Smith v. American Mail Line, Ltd.

363 P.2d 133, 58 Wash. 2d 361, 1961 Wash. LEXIS 312
CourtWashington Supreme Court
DecidedJune 22, 1961
Docket35622
StatusPublished
Cited by14 cases

This text of 363 P.2d 133 (Smith v. American Mail Line, Ltd.) is published on Counsel Stack Legal Research, covering Washington Supreme Court primary law. Counsel Stack provides free access to over 12 million legal documents including statutes, case law, regulations, and constitutions.

Bluebook
Smith v. American Mail Line, Ltd., 363 P.2d 133, 58 Wash. 2d 361, 1961 Wash. LEXIS 312 (Wash. 1961).

Opinion

Donworth, J.

This is an appeal by American Mail Line, Ltd. (hereinafter called appellant) from a judgment in the amount of seventy-two thousand dollars 1 awarded to Jor *363 dan Smith, a merchant seaman (hereinafter called respondent) . Respondent’s suit was based on negligence under the Jones Act, 46 U. S. C., § 688, and on unseaworthiness under the general maritime law.
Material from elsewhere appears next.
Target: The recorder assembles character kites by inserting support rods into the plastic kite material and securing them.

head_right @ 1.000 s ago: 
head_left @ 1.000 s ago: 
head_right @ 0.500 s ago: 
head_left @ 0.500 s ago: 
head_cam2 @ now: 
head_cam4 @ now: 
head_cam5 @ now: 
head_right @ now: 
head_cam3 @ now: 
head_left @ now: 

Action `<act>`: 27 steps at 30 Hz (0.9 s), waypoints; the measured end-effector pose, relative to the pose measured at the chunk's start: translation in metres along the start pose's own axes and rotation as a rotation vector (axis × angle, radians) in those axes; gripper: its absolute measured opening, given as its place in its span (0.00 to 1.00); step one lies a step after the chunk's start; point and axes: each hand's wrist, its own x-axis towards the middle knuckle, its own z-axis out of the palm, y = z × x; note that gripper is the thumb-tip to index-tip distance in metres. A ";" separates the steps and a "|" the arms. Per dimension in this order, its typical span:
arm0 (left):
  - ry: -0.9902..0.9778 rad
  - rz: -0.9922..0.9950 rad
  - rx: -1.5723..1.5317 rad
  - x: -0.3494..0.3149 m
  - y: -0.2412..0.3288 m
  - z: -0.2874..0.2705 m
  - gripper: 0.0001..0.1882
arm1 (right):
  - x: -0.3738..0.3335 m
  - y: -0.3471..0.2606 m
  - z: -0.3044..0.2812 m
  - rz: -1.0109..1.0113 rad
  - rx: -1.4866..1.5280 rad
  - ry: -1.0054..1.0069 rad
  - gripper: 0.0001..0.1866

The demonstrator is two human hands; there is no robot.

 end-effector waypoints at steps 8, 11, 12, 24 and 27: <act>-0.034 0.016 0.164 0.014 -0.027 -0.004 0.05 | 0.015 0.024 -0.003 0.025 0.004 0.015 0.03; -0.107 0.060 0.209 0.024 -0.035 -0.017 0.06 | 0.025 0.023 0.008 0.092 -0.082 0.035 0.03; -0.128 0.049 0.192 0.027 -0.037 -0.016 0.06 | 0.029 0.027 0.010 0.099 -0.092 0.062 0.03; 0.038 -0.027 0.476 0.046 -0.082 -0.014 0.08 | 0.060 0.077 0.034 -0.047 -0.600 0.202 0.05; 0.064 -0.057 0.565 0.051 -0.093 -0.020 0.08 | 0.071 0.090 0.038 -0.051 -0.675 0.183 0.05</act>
The injury complained of was allegedly sustained by respondent while working as a member of the deck gang of the “China Mail,” on February 28, 1957. At the time, the vessel was docked in Los Angeles, California. Principally (with two exceptions), appellant’s assignments of error relate to the issue of proximate cause — that is, whether or not the injury sustained on February 28th eventually caused the head injuries on which this action was primarily based. In response to a special interrogatory submitted by the court, the jury answered affirmatively that it found that respondent’s ultimate “head and brain condition” was caused by his fall aboard the “China Mail.”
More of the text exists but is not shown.